== Recorded data ==

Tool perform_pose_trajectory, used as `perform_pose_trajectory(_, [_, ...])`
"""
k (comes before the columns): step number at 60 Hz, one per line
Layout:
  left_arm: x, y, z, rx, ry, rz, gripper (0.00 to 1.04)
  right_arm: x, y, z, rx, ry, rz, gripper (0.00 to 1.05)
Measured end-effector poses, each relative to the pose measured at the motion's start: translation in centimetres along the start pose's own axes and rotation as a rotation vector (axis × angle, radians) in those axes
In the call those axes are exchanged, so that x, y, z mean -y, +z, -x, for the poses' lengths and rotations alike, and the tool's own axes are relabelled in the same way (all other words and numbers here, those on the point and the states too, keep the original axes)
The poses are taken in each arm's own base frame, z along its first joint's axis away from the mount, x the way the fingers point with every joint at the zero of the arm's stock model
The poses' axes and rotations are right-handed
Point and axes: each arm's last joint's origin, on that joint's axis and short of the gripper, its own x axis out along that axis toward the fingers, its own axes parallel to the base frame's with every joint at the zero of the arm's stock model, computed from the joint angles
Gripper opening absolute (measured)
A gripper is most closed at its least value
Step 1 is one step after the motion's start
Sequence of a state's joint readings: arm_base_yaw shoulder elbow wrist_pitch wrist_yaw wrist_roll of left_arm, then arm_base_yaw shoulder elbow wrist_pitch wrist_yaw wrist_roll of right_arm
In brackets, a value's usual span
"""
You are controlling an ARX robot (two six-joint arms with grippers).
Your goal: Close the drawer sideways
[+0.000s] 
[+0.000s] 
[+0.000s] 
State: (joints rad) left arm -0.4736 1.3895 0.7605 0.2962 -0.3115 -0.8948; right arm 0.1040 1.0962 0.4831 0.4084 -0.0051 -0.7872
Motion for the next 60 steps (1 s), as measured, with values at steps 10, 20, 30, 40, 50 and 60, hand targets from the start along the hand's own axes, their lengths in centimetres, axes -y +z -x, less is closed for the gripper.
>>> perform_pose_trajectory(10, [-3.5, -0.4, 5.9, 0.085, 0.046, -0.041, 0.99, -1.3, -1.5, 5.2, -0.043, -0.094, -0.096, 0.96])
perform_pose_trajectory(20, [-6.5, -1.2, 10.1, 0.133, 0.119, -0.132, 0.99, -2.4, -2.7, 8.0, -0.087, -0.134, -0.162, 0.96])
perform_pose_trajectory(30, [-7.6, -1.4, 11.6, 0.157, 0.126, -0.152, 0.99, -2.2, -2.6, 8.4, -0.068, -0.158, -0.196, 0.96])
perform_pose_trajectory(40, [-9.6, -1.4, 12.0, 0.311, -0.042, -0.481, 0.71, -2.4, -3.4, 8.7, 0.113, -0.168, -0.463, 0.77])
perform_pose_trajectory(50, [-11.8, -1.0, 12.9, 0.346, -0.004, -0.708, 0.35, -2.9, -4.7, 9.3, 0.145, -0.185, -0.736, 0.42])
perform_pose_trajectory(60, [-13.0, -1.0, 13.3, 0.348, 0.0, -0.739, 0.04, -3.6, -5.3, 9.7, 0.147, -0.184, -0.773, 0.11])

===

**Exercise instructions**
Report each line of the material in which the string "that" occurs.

**Reply**
In the call those axes are exchanged, so that x, y, z mean -y, +z, -x, for the poses' lengths and rotations alike, and the tool's own axes are relabelled in the same way (all other words and numbers here, those on the point and the states too, keep the original axes)
Point and axes: each arm's last joint's origin, on that joint's axis and short of the gripper, its own x axis out along that axis toward the fingers, its own axes parallel to the base frame's with every joint at the zero of the arm's stock model, computed from the joint angles

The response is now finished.